Exercise details: Omit any pictures, and restate word for word only the lines from the one with "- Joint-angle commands" through the end of the data below.

Collected material:
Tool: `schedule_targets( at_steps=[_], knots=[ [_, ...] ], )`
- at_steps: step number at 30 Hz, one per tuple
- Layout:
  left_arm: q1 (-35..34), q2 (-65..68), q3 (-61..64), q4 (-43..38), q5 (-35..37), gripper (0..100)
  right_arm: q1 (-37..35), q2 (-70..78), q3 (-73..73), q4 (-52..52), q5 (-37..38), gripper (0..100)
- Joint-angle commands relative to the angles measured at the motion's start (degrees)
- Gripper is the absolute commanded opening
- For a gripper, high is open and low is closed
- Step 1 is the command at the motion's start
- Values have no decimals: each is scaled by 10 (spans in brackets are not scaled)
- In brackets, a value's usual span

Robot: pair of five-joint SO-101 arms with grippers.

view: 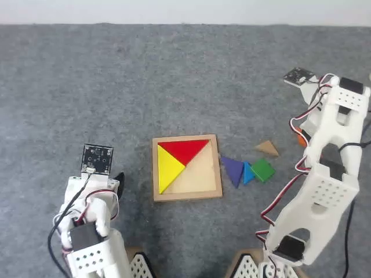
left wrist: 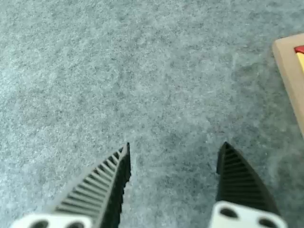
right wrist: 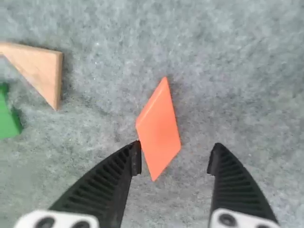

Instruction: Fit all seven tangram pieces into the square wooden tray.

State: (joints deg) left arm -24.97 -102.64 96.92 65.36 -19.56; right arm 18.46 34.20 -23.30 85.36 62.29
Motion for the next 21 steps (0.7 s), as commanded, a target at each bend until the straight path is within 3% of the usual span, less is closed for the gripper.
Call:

Result:
- Joint-angle commands relative to the angles measured at the motion's start (degrees)
- Gripper is the absolute commanded opening
- For a gripper, high is open and low is closed
- Step 1 is the command at the motion's start
- Values have no decimals: each is scaled by 10 (spans in brackets are not scaled)
- In brackets, a value's usual span

Robot: pair of five-joint SO-101 arms with grippers.

view: 
left wrist: 
right wrist: 

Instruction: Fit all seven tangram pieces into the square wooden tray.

State: (joints deg) left arm -24.97 -102.64 96.92 65.36 -19.56; right arm 18.46 34.20 -23.30 85.36 62.29
Motion for the next 21 steps (0.7 s), as commanded, a target at each bend until the straight path is within 3% of the usual span, less is closed for the gripper.
Call:

Work on this exercise is now complete.